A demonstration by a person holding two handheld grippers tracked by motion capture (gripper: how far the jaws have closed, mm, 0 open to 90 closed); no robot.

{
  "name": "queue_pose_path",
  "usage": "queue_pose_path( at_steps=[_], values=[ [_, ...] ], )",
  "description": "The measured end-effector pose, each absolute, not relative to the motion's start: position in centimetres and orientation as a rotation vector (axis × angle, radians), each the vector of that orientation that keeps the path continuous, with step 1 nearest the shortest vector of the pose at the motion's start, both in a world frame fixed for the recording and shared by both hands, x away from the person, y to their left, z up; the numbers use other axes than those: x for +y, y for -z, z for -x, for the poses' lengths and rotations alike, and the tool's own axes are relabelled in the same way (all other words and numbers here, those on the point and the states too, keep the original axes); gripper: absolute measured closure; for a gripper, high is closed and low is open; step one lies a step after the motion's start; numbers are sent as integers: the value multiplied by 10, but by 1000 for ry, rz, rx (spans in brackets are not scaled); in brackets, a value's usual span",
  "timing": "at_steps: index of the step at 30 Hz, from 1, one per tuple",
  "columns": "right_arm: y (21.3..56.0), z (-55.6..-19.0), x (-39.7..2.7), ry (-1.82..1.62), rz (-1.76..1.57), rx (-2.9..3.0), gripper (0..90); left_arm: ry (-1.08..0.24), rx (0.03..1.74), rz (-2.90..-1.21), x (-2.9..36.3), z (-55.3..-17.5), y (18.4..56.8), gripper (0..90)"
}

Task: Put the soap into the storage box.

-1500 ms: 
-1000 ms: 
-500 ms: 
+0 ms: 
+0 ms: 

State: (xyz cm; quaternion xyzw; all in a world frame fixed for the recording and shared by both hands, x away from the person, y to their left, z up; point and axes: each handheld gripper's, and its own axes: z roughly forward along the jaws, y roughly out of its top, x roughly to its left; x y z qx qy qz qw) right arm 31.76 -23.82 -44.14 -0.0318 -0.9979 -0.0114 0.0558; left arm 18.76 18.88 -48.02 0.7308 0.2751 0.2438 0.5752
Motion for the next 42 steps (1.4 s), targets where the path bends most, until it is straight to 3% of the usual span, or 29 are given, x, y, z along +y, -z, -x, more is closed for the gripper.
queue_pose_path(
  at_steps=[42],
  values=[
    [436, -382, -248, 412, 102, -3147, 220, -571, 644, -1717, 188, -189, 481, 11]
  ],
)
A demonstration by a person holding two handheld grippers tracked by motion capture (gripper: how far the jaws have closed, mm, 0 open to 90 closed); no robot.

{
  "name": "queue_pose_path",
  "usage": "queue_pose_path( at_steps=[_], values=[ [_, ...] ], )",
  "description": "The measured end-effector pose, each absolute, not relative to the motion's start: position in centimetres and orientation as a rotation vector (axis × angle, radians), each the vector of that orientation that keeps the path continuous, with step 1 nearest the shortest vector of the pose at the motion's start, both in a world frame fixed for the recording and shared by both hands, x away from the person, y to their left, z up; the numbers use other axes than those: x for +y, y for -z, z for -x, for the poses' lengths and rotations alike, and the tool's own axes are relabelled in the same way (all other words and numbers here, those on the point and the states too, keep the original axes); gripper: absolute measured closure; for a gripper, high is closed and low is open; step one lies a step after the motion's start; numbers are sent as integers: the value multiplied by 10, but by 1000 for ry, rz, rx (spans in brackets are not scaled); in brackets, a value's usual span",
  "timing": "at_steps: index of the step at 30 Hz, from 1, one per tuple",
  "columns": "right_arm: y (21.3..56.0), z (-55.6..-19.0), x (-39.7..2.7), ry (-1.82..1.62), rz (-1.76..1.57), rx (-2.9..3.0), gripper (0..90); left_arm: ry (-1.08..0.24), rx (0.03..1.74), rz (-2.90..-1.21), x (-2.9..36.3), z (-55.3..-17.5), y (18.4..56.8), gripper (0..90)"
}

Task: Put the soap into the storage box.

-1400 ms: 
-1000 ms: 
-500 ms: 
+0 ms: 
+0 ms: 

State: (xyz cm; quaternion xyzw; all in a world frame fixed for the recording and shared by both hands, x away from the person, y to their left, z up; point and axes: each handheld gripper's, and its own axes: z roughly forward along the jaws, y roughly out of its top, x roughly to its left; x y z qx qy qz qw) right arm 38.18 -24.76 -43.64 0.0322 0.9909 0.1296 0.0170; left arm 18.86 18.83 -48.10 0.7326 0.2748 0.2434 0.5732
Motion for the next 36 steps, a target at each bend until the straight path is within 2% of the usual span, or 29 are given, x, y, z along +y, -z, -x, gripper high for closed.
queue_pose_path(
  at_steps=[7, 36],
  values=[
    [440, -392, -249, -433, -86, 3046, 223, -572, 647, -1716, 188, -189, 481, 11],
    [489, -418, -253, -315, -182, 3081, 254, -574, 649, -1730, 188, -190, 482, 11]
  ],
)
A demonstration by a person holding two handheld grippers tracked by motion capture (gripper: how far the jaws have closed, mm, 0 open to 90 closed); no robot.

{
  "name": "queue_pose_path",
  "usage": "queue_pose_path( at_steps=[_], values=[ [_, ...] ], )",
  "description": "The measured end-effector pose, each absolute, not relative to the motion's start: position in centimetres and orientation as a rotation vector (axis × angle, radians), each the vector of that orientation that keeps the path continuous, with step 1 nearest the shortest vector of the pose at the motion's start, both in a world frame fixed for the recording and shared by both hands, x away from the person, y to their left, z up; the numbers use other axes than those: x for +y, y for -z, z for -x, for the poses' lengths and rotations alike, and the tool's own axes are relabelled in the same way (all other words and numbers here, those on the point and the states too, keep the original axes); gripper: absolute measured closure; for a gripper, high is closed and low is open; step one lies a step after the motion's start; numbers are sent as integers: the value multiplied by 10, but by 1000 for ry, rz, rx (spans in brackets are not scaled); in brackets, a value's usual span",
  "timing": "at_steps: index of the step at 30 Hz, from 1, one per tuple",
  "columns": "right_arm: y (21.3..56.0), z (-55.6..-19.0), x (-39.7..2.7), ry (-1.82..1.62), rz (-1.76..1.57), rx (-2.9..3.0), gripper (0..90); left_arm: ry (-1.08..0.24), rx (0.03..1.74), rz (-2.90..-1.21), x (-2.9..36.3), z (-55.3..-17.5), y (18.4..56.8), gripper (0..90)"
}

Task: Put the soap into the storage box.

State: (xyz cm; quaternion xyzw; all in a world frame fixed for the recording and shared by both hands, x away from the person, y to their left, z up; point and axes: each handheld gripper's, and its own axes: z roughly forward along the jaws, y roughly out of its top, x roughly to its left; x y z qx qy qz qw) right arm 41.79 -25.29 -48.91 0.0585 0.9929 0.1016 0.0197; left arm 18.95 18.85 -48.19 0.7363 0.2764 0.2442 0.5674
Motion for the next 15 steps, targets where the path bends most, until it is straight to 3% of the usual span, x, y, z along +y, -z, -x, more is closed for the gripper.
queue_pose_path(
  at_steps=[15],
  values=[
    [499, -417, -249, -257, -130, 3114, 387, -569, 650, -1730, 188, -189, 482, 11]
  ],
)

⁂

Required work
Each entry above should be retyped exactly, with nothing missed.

Exercise answer
A demonstration by a person holding two handheld grippers tracked by motion capture (gripper: how far the jaws have closed, mm, 0 open to 90 closed); no robot.

{
  "name": "queue_pose_path",
  "usage": "queue_pose_path( at_steps=[_], values=[ [_, ...] ], )",
  "description": "The measured end-effector pose, each absolute, not relative to the motion's start: position in centimetres and orientation as a rotation vector (axis × angle, radians), each the vector of that orientation that keeps the path continuous, with step 1 nearest the shortest vector of the pose at the motion's start, both in a world frame fixed for the recording and shared by both hands, x away from the person, y to their left, z up; the numbers use other axes than those: x for +y, y for -z, z for -x, for the poses' lengths and rotations alike, and the tool's own axes are relabelled in the same way (all other words and numbers here, those on the point and the states too, keep the original axes); gripper: absolute measured closure; for a gripper, high is closed and low is open; step one lies a step after the motion's start; numbers are sent as integers: the value multiplied by 10, but by 1000 for ry, rz, rx (spans in brackets are not scaled); in brackets, a value's usual span",
  "timing": "at_steps: index of the step at 30 Hz, from 1, one per tuple",
  "columns": "right_arm: y (21.3..56.0), z (-55.6..-19.0), x (-39.7..2.7), ry (-1.82..1.62), rz (-1.76..1.57), rx (-2.9..3.0), gripper (0..90); left_arm: ry (-1.08..0.24), rx (0.03..1.74), rz (-2.90..-1.21), x (-2.9..36.3), z (-55.3..-17.5), y (18.4..56.8), gripper (0..90)"
}

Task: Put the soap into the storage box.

-1500 ms: 
-1000 ms: 
-500 ms: 
+0 ms: 
+0 ms: 

State: (xyz cm; quaternion xyzw; all in a world frame fixed for the recording and shared by both hands, x away from the person, y to their left, z up; point and axes: each handheld gripper's, and its own axes: z roughly forward along the jaws, y roughly out of its top, x roughly to its left; x y z qx qy qz qw) right arm 31.76 -23.82 -44.14 -0.0318 -0.9979 -0.0114 0.0558; left arm 18.76 18.88 -48.02 0.7308 0.2751 0.2438 0.5752
Motion for the next 42 steps (1.4 s), targets where the path bends most, until it is straight to 3% of the usual span, or 29 are given, x, y, z along +y, -z, -x, more is closed for the gripper.
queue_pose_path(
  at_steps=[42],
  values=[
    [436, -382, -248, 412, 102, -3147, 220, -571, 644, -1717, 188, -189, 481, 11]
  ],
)
A demonstration by a person holding two handheld grippers tracked by motion capture (gripper: how far the jaws have closed, mm, 0 open to 90 closed); no robot.

{
  "name": "queue_pose_path",
  "usage": "queue_pose_path( at_steps=[_], values=[ [_, ...] ], )",
  "description": "The measured end-effector pose, each absolute, not relative to the motion's start: position in centimetres and orientation as a rotation vector (axis × angle, radians), each the vector of that orientation that keeps the path continuous, with step 1 nearest the shortest vector of the pose at the motion's start, both in a world frame fixed for the recording and shared by both hands, x away from the person, y to their left, z up; the numbers use other axes than those: x for +y, y for -z, z for -x, for the poses' lengths and rotations alike, and the tool's own axes are relabelled in the same way (all other words and numbers here, those on the point and the states too, keep the original axes); gripper: absolute measured closure; for a gripper, high is closed and low is open; step one lies a step after the motion's start; numbers are sent as integers: the value multiplied by 10, but by 1000 for ry, rz, rx (spans in brackets are not scaled); in brackets, a value's usual span",
  "timing": "at_steps: index of the step at 30 Hz, from 1, one per tuple",
  "columns": "right_arm: y (21.3..56.0), z (-55.6..-19.0), x (-39.7..2.7), ry (-1.82..1.62), rz (-1.76..1.57), rx (-2.9..3.0), gripper (0..90); left_arm: ry (-1.08..0.24), rx (0.03..1.74), rz (-2.90..-1.21), x (-2.9..36.3), z (-55.3..-17.5), y (18.4..56.8), gripper (0..90)"
}

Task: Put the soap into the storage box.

-1400 ms: 
-1000 ms: 
-500 ms: 
+0 ms: 
+0 ms: 

State: (xyz cm; quaternion xyzw; all in a world frame fixed for the recording and shared by both hands, x away from the person, y to their left, z up; point and axes: each handheld gripper's, and its own axes: z roughly forward along the jaws, y roughly out of its top, x roughly to its left; x y z qx qy qz qw) right arm 38.18 -24.76 -43.64 0.0322 0.9909 0.1296 0.0170; left arm 18.86 18.83 -48.10 0.7326 0.2748 0.2434 0.5732
Motion for the next 36 steps, a target at each bend until the straight path is within 2% of the usual span, or 29 are given, x, y, z along +y, -z, -x, gripper high for closed.
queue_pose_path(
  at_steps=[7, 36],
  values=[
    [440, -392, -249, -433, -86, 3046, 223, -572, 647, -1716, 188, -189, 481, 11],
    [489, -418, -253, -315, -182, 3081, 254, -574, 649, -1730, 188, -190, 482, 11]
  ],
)
A demonstration by a person holding two handheld grippers tracked by motion capture (gripper: how far the jaws have closed, mm, 0 open to 90 closed); no robot.

{
  "name": "queue_pose_path",
  "usage": "queue_pose_path( at_steps=[_], values=[ [_, ...] ], )",
  "description": "The measured end-effector pose, each absolute, not relative to the motion's start: position in centimetres and orientation as a rotation vector (axis × angle, radians), each the vector of that orientation that keeps the path continuous, with step 1 nearest the shortest vector of the pose at the motion's start, both in a world frame fixed for the recording and shared by both hands, x away from the person, y to their left, z up; the numbers use other axes than those: x for +y, y for -z, z for -x, for the poses' lengths and rotations alike, and the tool's own axes are relabelled in the same way (all other words and numbers here, those on the point and the states too, keep the original axes); gripper: absolute measured closure; for a gripper, high is closed and low is open; step one lies a step after the motion's start; numbers are sent as integers: the value multiplied by 10, but by 1000 for ry, rz, rx (spans in brackets are not scaled); in brackets, a value's usual span",
  "timing": "at_steps: index of the step at 30 Hz, from 1, one per tuple",
  "columns": "right_arm: y (21.3..56.0), z (-55.6..-19.0), x (-39.7..2.7), ry (-1.82..1.62), rz (-1.76..1.57), rx (-2.9..3.0), gripper (0..90); left_arm: ry (-1.08..0.24), rx (0.03..1.74), rz (-2.90..-1.21), x (-2.9..36.3), z (-55.3..-17.5), y (18.4..56.8), gripper (0..90)"
}

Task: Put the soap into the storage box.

State: (xyz cm; quaternion xyzw; all in a world frame fixed for the recording and shared by both hands, x away from the person, y to their left, z up; point and axes: each handheld gripper's, and its own axes: z roughly forward along the jaws, y roughly out of its top, x roughly to its left; x y z qx qy qz qw) right arm 41.79 -25.29 -48.91 0.0585 0.9929 0.1016 0.0197; left arm 18.95 18.85 -48.19 0.7363 0.2764 0.2442 0.5674
Motion for the next 15 steps, targets where the path bends most, until it is straight to 3% of the usual span, x, y, z along +y, -z, -x, more is closed for the gripper.
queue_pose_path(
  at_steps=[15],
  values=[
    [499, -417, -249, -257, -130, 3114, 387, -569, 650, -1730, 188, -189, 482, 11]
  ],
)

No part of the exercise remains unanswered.